Report, in full, each line of the material below in which the string "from" occurs.

/---

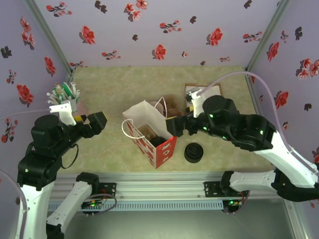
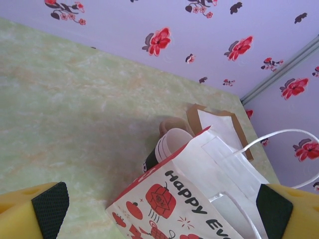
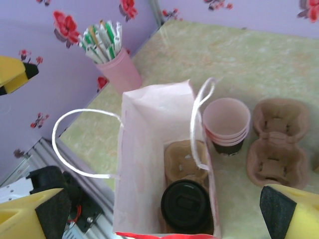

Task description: Pack the takeout coffee

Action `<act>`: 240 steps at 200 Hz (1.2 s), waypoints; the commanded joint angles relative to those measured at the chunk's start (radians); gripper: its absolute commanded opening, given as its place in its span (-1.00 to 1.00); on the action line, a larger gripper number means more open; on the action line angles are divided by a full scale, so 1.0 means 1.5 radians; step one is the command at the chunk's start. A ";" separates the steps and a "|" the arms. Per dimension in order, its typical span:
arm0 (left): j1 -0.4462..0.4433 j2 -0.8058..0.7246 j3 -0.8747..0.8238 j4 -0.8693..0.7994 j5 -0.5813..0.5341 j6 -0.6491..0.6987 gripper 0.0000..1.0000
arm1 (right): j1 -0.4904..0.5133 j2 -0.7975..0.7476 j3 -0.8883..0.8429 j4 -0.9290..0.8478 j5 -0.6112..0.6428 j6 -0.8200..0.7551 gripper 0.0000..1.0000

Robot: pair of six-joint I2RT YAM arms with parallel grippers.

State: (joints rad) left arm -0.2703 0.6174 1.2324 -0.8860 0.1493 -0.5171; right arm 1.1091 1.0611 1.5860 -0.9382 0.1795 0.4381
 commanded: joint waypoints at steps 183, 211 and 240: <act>0.008 0.263 0.223 -0.079 -0.150 0.098 0.98 | -0.300 0.078 0.052 0.002 -0.169 -0.008 0.98; 0.040 0.336 0.290 -0.115 -0.180 0.123 0.98 | -0.358 0.139 0.071 0.024 -0.259 0.001 0.98; 0.110 0.394 0.332 -0.162 -0.199 0.150 0.98 | -0.395 0.203 0.083 0.039 -0.304 0.001 0.98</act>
State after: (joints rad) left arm -0.1753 1.1568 1.6772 -1.0321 -0.0746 -0.3603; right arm 0.5545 1.3048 1.6814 -0.9134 -0.1589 0.4297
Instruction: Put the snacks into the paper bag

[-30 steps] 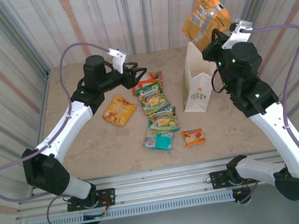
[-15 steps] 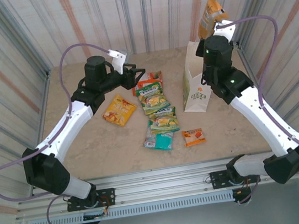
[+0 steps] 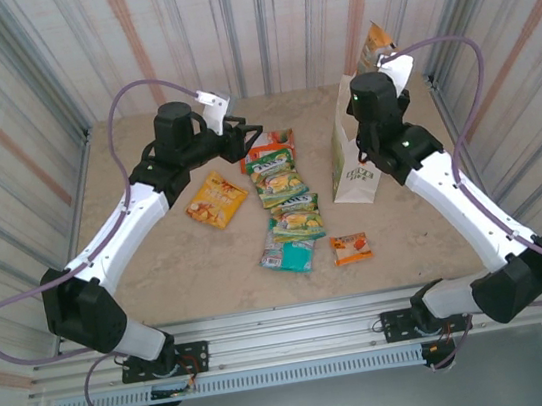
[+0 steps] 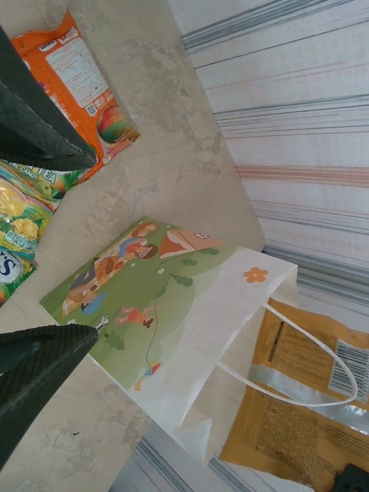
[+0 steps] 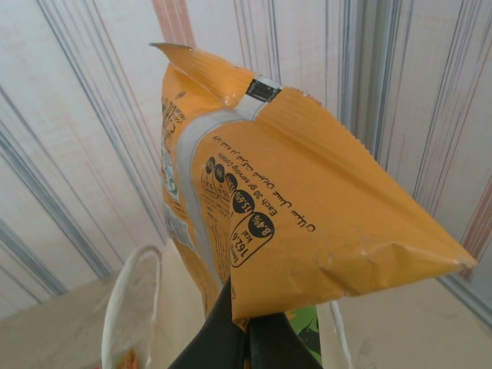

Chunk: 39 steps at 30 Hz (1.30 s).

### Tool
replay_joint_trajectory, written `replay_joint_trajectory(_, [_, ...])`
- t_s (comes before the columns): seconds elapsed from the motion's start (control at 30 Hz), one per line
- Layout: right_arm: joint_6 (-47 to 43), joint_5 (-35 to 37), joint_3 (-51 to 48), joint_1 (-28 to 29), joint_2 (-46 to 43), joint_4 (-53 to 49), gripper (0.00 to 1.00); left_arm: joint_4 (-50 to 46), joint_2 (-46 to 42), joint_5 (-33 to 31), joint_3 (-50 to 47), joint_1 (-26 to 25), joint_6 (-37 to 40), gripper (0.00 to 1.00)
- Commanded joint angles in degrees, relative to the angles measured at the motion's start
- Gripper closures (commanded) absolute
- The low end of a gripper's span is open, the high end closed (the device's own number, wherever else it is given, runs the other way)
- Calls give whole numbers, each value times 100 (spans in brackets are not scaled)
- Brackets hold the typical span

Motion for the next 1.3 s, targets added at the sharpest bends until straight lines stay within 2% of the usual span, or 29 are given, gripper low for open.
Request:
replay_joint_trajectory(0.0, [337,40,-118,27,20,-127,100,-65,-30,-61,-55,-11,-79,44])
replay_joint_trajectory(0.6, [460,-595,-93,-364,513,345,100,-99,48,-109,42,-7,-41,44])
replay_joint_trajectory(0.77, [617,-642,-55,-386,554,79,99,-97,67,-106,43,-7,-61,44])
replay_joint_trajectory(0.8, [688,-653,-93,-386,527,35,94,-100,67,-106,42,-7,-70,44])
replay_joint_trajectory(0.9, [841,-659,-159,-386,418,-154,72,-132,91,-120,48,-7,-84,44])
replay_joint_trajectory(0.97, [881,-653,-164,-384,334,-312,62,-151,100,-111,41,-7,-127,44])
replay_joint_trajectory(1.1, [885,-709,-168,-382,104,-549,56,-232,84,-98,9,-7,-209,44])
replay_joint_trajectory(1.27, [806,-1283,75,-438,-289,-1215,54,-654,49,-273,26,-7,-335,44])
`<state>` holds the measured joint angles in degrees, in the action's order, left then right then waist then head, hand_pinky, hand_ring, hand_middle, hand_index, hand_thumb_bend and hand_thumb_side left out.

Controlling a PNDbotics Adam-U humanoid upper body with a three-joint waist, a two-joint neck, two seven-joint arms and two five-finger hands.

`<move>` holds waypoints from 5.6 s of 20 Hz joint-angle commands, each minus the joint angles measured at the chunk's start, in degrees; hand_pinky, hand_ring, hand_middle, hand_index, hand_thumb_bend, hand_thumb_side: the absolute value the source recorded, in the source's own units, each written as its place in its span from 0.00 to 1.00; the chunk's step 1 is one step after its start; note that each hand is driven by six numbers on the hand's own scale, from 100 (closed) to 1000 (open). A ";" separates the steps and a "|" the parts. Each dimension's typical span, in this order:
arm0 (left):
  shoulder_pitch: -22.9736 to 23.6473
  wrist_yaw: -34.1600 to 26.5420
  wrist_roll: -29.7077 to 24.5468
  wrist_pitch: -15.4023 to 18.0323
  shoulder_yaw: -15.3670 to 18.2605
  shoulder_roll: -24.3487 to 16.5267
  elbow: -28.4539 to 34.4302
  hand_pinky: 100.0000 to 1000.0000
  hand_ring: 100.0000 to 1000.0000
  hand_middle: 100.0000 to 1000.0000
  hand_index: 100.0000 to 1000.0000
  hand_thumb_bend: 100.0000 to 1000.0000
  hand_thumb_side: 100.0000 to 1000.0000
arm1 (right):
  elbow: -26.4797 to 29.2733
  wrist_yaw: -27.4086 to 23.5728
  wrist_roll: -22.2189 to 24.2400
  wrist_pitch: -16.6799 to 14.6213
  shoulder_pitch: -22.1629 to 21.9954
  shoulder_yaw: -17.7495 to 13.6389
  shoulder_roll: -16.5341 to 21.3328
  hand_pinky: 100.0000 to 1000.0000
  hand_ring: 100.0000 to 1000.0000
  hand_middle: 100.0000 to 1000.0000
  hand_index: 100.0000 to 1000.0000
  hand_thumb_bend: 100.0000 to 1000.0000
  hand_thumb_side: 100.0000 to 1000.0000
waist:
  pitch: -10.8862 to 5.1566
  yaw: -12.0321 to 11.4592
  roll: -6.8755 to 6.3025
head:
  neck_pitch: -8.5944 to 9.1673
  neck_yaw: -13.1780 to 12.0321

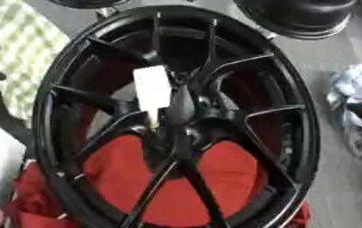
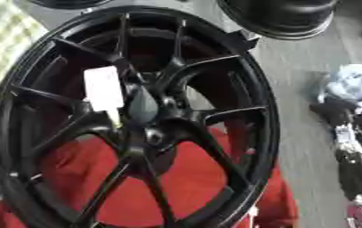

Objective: Pull the pin out of the wheel hub.

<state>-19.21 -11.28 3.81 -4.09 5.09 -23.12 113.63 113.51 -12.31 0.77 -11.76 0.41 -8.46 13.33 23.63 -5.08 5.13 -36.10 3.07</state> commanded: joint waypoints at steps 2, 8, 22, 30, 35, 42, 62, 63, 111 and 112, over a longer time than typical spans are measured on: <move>-0.55 0.25 -0.22 0.00 -0.14 -0.82 0.96 0.45 0.69 0.57 0.73 0.00 0.72 | 1.09 0.33 -0.02 0.39 0.23 -0.23 0.34 0.97 0.76 0.60 0.72 0.00 0.49 | -1.18 0.00 -0.31 | 0.90 -0.15; -1.22 0.48 -0.90 0.27 -0.79 -1.94 0.96 0.45 0.69 0.57 0.73 0.00 0.70 | 1.09 0.31 0.01 0.54 0.09 -0.22 0.37 0.97 0.76 0.60 0.72 0.00 0.49 | -1.35 0.14 -0.43 | 0.65 0.21; -4.63 7.11 -7.73 6.49 -8.67 -18.49 0.96 0.48 0.70 0.58 0.74 0.00 0.59 | 1.09 1.99 -0.35 0.73 -2.07 -0.19 1.31 0.97 0.76 0.60 0.72 0.00 0.49 | -2.47 -0.05 -2.44 | -0.11 0.72; -9.50 13.75 -13.64 9.98 -15.21 -29.84 0.96 0.56 0.71 0.61 0.74 0.00 0.54 | 1.09 3.44 0.19 0.22 -3.17 0.63 1.77 0.97 0.76 0.60 0.72 0.00 0.48 | -2.68 0.74 -2.87 | -0.14 1.15; -13.54 18.30 -18.22 9.20 -18.71 -37.32 0.96 0.62 0.72 0.63 0.75 0.00 0.48 | 1.09 4.14 0.68 0.15 -3.79 1.19 1.76 0.97 0.76 0.60 0.72 0.00 0.48 | -2.87 1.18 -2.76 | -0.18 1.09; -19.75 18.16 -24.62 7.20 -22.09 -45.82 0.96 0.66 0.74 0.66 0.77 0.00 0.47 | 1.09 4.77 1.29 0.30 -4.43 1.90 1.94 0.97 0.76 0.60 0.72 0.00 0.48 | -3.30 1.53 -2.71 | -0.30 0.61; -45.72 14.89 -46.02 -22.39 -36.82 -32.35 0.96 0.76 0.86 0.77 0.89 0.17 0.73 | 1.09 4.87 0.28 3.32 -4.62 1.55 2.47 0.97 0.75 0.59 0.71 0.00 0.50 | -4.13 0.00 -4.59 | -1.48 1.86; -46.21 15.74 -47.07 -22.93 -37.16 -31.85 0.96 0.77 0.86 0.77 0.89 0.21 0.72 | 1.09 4.80 0.20 3.52 -4.55 1.51 2.43 0.97 0.75 0.59 0.71 0.00 0.50 | -4.10 0.02 -4.65 | -1.57 1.84; -46.52 32.05 -55.78 -24.68 -41.18 -24.57 -10.80 0.71 0.69 0.57 0.73 0.12 0.60 | 1.09 5.41 -1.78 7.61 -2.14 1.76 -0.50 0.97 0.75 0.58 0.71 0.00 0.56 | -1.51 1.39 -4.39 | -2.43 -1.96; -46.54 31.79 -55.78 -24.85 -41.08 -24.61 -10.59 0.70 0.68 0.56 0.72 0.11 0.60 | 1.09 5.45 -1.83 7.70 -2.18 1.74 -0.55 0.97 0.75 0.58 0.71 0.00 0.56 | -1.54 1.39 -4.39 | -2.43 -1.97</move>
<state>-64.98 20.52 -47.13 -23.58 -36.92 -46.77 102.70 113.51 -7.15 -0.92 -4.13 -1.80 -6.66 12.36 23.17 -3.63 0.82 -38.32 1.16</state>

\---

YOUR RESPONSE:
- t_s (comes before the columns): seconds elapsed from the motion's start (control at 30 Hz), one per line
`<move>` holds waypoints from 5.6 s of 20 Hz joint-angle commands, each minus the joint angles measured at the chunk's start, in degrees; hand_pinky, hand_ring, hand_middle, hand_index, hand_thumb_bend, hand_thumb_side: the absolute value the source recorded, in the source's own units, each written as its place in its span from 0.00 to 1.00; the chunk's step 1 is one step after its start; note that each hand is driven by six numbers on the hand's own scale, from 100 (closed) to 1000 (open). A ";" separates the steps and a "|" the parts. Each dimension's typical span, in this order:

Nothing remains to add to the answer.